Scott Sunquist adds: “The concept of voluntary societies, as a parallel structure for mission, was not a theological conviction—it was a practical necessity.”
The role of the agency, then, is to serve as a specialist arm of the church, doing things that the church sees as necessary, but which require a degree of specialisation or international reach which the local church cannot achieve. However, this implies that the agencies need to listen to the churches and to be, in some fashion, directed by them. For various reasons, this has not always happened.
Again, Neill makes a strong point:
It was the failure of the churches to develop a missionary sense that drove certain missionary societies to adopt positions and policies which were unrelated to anything in the New Testament, and then subsequently to attempt to work out a theological rationale for that which in itself is theologically indefensible.
Nevertheless, not all positions and policies adopted by mission agencies are “theologically indefensible.”
Undoubtedly, members of the Church have sometimes unnecessarily succumbed to the entrepreneurial spirit of the age, initiating projects, and founding institutions and organisations which have been detrimental to mission rather than furthering it. On the other hand, where the Church at large is clearly failing to fulfil its mission vocation responsibly and with dedication, initiatives by groups of Christians in obedience to the Gospel seem to be perfectly in order.
However, these occasions when the church fails in its mission vocation should be seen as the exceptions, rather than taken as the norm. Even when agencies perceive that the church is not fulfilling its missional calling, the agency should not simply step into the breach, but should work in dialogue providing both a model and an encouragement for the church.
When a missionary is sent by one of thousands of missions, there is still the need for a local church to be the primary sending body, since mission is the work of the church—the church universal, through a local, particular church.
3.2. Working with home country churches
The contents of this section and the next will inevitably simplify the rather complex situation faced by agencies at the present time. However, one central principle needs to be retained. The future role of mission agencies must be determined in dialogue with the churches to whom the agencies are responsible.
In considering the relationship between mission agency and the church, it is convenient to identify three types of agencies.

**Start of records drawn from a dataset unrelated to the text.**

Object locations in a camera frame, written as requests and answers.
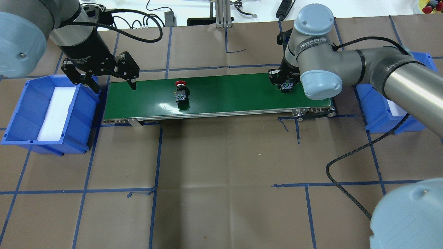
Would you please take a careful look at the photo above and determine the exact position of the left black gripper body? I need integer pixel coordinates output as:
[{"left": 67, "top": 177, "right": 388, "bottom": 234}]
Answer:
[{"left": 61, "top": 33, "right": 140, "bottom": 84}]

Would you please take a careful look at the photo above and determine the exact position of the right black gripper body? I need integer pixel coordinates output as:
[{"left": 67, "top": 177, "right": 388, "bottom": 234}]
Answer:
[{"left": 268, "top": 58, "right": 301, "bottom": 90}]

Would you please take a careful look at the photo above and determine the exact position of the yellow push button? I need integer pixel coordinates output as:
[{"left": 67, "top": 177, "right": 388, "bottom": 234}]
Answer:
[{"left": 280, "top": 81, "right": 294, "bottom": 93}]

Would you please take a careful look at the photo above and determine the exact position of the red push button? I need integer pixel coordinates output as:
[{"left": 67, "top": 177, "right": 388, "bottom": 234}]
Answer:
[{"left": 174, "top": 80, "right": 190, "bottom": 104}]

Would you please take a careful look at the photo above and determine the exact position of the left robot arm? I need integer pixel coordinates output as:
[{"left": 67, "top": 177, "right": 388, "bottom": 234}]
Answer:
[{"left": 0, "top": 0, "right": 139, "bottom": 93}]

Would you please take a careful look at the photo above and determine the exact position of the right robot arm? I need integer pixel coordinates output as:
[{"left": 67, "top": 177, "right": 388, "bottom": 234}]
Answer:
[{"left": 268, "top": 3, "right": 443, "bottom": 249}]

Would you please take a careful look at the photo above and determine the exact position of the blue bin with buttons start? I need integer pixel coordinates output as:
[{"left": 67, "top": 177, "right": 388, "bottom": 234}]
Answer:
[{"left": 1, "top": 75, "right": 100, "bottom": 156}]

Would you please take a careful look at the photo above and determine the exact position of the green conveyor belt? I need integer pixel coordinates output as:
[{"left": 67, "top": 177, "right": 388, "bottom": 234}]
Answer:
[{"left": 103, "top": 73, "right": 338, "bottom": 126}]

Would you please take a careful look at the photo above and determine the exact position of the white foam pad start bin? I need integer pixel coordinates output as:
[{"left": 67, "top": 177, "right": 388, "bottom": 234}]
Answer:
[{"left": 37, "top": 86, "right": 76, "bottom": 141}]

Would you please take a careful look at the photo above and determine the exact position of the blue destination bin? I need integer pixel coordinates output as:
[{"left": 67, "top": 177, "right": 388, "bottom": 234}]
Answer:
[{"left": 356, "top": 52, "right": 437, "bottom": 135}]

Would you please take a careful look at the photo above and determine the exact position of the white foam pad destination bin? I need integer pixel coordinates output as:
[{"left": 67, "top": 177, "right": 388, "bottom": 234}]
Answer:
[{"left": 387, "top": 100, "right": 407, "bottom": 117}]

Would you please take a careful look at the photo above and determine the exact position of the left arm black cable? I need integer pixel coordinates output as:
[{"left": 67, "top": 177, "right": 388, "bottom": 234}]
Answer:
[{"left": 61, "top": 9, "right": 164, "bottom": 44}]

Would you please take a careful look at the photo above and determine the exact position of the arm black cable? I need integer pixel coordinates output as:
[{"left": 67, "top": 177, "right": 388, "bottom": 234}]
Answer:
[
  {"left": 61, "top": 9, "right": 164, "bottom": 44},
  {"left": 325, "top": 36, "right": 412, "bottom": 220}
]

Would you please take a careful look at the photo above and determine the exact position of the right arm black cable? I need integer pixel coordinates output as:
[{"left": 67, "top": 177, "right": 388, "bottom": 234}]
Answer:
[{"left": 325, "top": 36, "right": 412, "bottom": 220}]

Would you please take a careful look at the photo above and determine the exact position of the aluminium profile post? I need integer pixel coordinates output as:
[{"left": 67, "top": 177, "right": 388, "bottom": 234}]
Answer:
[{"left": 215, "top": 0, "right": 232, "bottom": 28}]

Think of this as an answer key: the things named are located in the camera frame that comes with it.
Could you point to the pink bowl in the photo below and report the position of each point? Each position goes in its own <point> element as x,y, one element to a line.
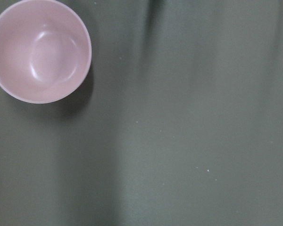
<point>45,51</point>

- Denominational Agencies, such as the Baptist Missionary Society and the Anglican Church Missionary Society, are linked in some way into a denominational structure which provides (at least in theory) for clear communication and accountability. To some extent, Protestant denominational agencies can be considered as homologues to the Catholic Orders which are linked in one way or another with the broader church structure.
- There are also a number of smaller agencies that have close links with a limited number of churches—often those churches which the founder of the agency attended. These agencies, if they are so inclined, are in a position to seek advice and input regarding their future from the churches to which they are accountable.
- However, these two types of agency represent a minority both in terms of the number of agencies as well as the number of missionaries sent from the UK. The faith missions, such as OMF, Wycliffe Bible Translators, and Interserve, represent a much more complex situation. These organisations tend to have links with a large number of individual churches, but much weaker links with denominational or inter-church structures. This means that it is very difficult to establish any meaningful communication between churches and the agencies regarding the agencies’ future.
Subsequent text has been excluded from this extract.